Employment performance, gender, age, and labour market governance

Reasoning from the sustainability of the welfare state, employment is the most important measure of the success of social and economic policy. The reason for this is simple: benefits and social services have to be paid by the taxes and social security contributions from those in work. The higher the share of people who are gainfully employed, the broader this funding base is. In the event of high number of long-term unemployed, pensioners, and those on incapacity benefits and early retirement schemes, spending on social security goes up while at the same time revenues fall. Is there a trade-off between welfare generosity and employment performance, as Assar Lindbeck (1994) suggests, or can welfare state generosity be made compatible with high levels of employment (Kenworthy, 2003; Hemerijck and Eichhorst, 2008)?

Service sector employment has become the main source of jobs growth in recent decades. This can be immediately observed in Fig. 7.15: today services represent a high and still growing share of total employment in EU Member States, especially for women.
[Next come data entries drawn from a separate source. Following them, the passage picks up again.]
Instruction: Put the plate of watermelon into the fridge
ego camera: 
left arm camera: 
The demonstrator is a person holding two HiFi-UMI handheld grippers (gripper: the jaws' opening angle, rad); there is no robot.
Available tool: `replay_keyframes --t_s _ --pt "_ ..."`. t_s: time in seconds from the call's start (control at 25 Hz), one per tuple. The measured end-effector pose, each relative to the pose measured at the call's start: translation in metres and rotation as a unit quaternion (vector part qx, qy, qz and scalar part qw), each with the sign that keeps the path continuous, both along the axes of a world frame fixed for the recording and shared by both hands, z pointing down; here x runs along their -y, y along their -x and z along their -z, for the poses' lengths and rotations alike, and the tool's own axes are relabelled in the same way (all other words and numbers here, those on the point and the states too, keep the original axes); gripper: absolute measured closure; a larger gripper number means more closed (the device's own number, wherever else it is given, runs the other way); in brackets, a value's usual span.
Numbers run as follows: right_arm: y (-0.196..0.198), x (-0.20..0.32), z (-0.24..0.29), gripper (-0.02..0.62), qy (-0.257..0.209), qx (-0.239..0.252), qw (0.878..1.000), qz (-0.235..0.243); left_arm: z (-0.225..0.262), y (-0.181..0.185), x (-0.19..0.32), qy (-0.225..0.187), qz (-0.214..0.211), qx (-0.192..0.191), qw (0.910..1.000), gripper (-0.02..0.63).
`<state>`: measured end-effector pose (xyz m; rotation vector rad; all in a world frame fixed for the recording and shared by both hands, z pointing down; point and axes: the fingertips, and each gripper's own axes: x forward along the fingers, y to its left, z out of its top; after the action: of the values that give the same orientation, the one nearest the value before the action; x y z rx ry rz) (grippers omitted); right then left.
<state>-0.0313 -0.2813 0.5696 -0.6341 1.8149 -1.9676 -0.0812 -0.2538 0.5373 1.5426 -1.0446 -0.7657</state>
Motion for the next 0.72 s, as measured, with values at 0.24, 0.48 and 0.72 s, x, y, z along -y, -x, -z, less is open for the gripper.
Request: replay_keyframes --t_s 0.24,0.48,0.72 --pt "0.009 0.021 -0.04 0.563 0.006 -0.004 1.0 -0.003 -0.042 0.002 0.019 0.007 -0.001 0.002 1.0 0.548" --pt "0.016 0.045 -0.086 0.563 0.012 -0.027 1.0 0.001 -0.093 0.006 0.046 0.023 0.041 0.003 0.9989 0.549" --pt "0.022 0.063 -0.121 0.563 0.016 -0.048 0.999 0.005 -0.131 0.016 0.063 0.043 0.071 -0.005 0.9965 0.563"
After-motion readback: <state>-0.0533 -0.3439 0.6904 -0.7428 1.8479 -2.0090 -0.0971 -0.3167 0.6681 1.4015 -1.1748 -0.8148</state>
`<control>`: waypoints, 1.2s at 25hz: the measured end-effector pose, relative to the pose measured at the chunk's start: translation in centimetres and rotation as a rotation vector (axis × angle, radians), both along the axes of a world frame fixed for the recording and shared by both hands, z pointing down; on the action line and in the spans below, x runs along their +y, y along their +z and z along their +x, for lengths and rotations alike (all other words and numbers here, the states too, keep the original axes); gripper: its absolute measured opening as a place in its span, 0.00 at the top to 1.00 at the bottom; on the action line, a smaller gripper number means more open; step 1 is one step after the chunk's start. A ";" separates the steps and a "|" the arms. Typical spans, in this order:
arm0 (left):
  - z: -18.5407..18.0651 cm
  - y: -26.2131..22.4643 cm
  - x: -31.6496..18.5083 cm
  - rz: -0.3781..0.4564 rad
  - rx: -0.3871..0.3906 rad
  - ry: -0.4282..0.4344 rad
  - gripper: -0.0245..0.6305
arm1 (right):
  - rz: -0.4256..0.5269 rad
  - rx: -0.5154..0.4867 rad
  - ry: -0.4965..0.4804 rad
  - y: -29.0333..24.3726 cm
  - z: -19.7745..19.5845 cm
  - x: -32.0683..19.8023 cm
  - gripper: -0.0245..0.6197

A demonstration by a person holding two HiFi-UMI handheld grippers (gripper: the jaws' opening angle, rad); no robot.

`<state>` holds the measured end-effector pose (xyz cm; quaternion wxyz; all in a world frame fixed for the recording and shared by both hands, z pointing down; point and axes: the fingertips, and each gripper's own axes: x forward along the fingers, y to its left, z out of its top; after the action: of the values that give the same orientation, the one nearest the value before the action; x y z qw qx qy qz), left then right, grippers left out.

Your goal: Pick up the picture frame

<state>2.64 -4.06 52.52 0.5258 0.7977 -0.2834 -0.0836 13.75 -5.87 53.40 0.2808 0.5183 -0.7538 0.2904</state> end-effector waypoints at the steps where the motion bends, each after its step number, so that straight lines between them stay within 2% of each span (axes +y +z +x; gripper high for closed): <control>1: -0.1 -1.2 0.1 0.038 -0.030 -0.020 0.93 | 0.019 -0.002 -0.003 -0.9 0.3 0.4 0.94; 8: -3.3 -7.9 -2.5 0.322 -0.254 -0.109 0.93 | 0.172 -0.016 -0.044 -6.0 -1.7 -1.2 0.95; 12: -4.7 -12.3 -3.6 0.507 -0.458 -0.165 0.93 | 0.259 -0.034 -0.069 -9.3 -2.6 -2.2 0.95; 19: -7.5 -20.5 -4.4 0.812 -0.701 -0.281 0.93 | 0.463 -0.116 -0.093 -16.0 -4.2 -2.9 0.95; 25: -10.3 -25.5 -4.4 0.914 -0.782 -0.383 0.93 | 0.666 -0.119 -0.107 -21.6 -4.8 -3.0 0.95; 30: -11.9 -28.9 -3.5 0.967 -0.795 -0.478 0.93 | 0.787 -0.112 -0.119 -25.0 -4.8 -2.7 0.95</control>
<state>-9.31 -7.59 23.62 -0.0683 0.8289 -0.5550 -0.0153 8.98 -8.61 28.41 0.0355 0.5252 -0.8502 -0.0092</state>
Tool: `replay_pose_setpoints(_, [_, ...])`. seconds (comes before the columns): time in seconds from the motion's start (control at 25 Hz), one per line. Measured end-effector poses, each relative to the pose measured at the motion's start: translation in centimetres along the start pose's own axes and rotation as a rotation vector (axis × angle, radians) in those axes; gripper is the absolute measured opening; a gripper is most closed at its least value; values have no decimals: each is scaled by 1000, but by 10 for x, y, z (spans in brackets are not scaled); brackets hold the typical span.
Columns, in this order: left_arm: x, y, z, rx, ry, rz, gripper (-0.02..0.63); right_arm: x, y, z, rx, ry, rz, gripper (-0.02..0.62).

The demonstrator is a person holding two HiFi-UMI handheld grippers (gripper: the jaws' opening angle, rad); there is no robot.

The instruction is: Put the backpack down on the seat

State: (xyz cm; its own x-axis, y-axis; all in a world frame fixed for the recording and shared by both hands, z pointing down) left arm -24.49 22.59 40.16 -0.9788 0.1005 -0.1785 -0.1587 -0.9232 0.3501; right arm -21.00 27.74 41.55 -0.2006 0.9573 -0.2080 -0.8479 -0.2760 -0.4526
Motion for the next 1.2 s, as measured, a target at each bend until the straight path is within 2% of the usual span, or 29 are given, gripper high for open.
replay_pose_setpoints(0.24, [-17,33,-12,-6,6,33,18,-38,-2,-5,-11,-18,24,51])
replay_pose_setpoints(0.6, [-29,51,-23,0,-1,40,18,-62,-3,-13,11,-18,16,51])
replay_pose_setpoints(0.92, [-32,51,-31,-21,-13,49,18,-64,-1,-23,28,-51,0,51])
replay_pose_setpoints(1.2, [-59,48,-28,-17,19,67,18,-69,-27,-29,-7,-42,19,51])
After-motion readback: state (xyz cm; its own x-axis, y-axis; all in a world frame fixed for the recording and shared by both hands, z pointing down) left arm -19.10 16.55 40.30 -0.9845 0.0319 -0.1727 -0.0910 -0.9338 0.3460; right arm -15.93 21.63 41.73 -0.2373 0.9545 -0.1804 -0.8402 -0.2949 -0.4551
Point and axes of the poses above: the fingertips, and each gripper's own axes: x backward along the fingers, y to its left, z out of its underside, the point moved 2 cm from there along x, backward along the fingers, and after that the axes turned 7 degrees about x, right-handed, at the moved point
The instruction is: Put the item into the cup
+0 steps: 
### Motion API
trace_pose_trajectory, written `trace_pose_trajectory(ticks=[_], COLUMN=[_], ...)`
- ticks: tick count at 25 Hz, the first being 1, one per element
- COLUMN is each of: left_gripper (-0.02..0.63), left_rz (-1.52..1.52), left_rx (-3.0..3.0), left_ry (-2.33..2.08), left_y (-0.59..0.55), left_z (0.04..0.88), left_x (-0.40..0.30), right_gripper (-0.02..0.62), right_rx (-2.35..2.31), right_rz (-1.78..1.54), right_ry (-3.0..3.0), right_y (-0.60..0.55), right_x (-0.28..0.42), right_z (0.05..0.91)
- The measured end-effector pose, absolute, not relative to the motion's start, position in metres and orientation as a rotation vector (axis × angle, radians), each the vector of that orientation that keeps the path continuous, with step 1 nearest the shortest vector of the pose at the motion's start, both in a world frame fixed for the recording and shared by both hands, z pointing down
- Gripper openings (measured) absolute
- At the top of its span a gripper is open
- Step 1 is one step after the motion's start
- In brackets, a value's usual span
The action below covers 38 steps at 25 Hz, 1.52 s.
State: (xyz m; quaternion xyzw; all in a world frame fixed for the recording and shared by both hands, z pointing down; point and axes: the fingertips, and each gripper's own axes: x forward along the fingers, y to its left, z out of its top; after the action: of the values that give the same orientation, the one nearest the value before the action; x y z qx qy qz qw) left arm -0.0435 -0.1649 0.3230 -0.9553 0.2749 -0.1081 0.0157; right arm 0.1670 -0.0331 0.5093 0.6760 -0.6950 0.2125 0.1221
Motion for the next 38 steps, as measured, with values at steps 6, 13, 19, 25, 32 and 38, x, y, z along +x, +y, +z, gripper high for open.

The rise of services is central to the trilemma argument by Iversen and Wren (1998), introduced at the beginning of this chapter. The gist of the 'service sector trilemma' is that with the decline of industrial jobs and employment growth in

Service sector employment as % of total employment. Source

Figure 7.15. Service sector employment as % of total employment. Source: OECD.

services, mature welfare states cannot simultaneously pursue three preferred policy objectives: curtailing inequality, seeking employment growth, and at the same time pursuing fiscal constraint in public budgets. The key constraint in the trilemma derives not so much from intensified international competition, but rather from the so-called 'Baumol cost disease', whereby productivity growth in the labour-intensive services cannot follow manufacturing productivity trends (Baumol, 1967). To the extent that services-sector salaries are linked to wage development in the more productive industrial sector, following the logic of the Baumol cost disease, this will surely inhibit job growth in the labourintensive public and private service sectors, especially at the low end of the labour market. In other words, services become comparatively more and more expensive to produce. Hence, in order to stay clear of stagnant job growth in the service sector either wages in the services have to come down or they have to be supported by the public purse. While the 'service sector trilemma' is heuristic- ally useful to link employment and the welfare state, as will be exemplified below, there some important shortcomings in the analysis. A major drawback, concerning redistribution, is that Iversen and Wren merely measure inequality before taxes and transfers (see also Iversen and Soskice, 2006,2009). Hence, they ignore the most important poverty-reducing effect of benefits, taxes, services, and other benefits in kind. A second obstacle is that they perceive public services merely as expenditures with no positive effect on productivity trends in the private economy (see Agell, Lindh, and Ohlsson, 1997). In the social investment perspective, by contrast, social services, ranging across early childhood development, education and training, and reconciliation policies for working mothers, harbour positive effects not merely on levels of employment but also in terms of private and public sector productivity trends, while potentially reducing poverty and inequality. Once we recognize the positive effects of social investment on productivity, participation, and redistribution, as I argue below, there is a way out of the service sector trilemma.